Where would be the best source for racing results for last year? What race events are the most respected by racers?


----------



## bbcdon (Oct 16, 2007)

One way, which is very unlikely, is to have a HUGE 1 loft race in the US, where every fancier could enter as many birds as he wanted, and see who wins. Or maybe 1 race should not decide, but maybe a whole season with all of the birds. Crazy idea I know, and out of the question, but what a hoot it would be. If you are going to dream, you may as well dream big!!! Also, some of the top loft fliers are on this forum!


----------



## Kal-El (Oct 10, 2008)

I'd like to know also! Perhaps I can get some nice breeders from him/her!


----------



## maryjane (Jul 15, 2006)

I'll bet the SmithFamilyLoft is way up there.


----------



## Char-B Loft (Dec 28, 2008)

shadowgames said:


> Where would be the best source for racing results for last year? What race events are the most respected by racers?
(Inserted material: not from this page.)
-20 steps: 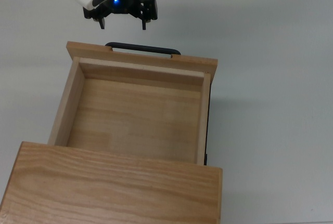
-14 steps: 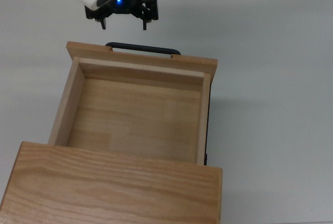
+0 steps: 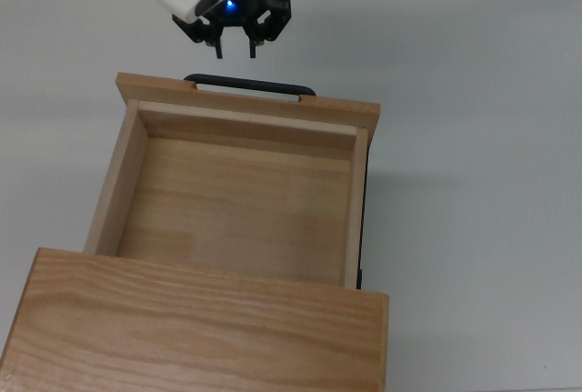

American Racing Pigeon Union

http://pigeon-ndb.com/ndb.php


----------



## shadowgames (Mar 13, 2010)

Thanks for the input, you got the ball moving for me.


----------



## SmithFamilyLoft (Nov 22, 2004)

shadowgames said:


> Who are the lofts that are top contenders for the 2010 season? I know all people will vary with opinions in this but who do you think really have their program setup for high percentages of winning this year? *Not breeding but winning races, locally and national level.* Thanks for all input on this.


 I'm a little confused by your question. I'm not sure one could really have a fanstatic year racing on the local level, or in the One Loft events, without a very successful breeding season. So I am just a bit curious as to why you would attempt to break this down to a successful racing season, but wish to exclude a successful breeding season ? 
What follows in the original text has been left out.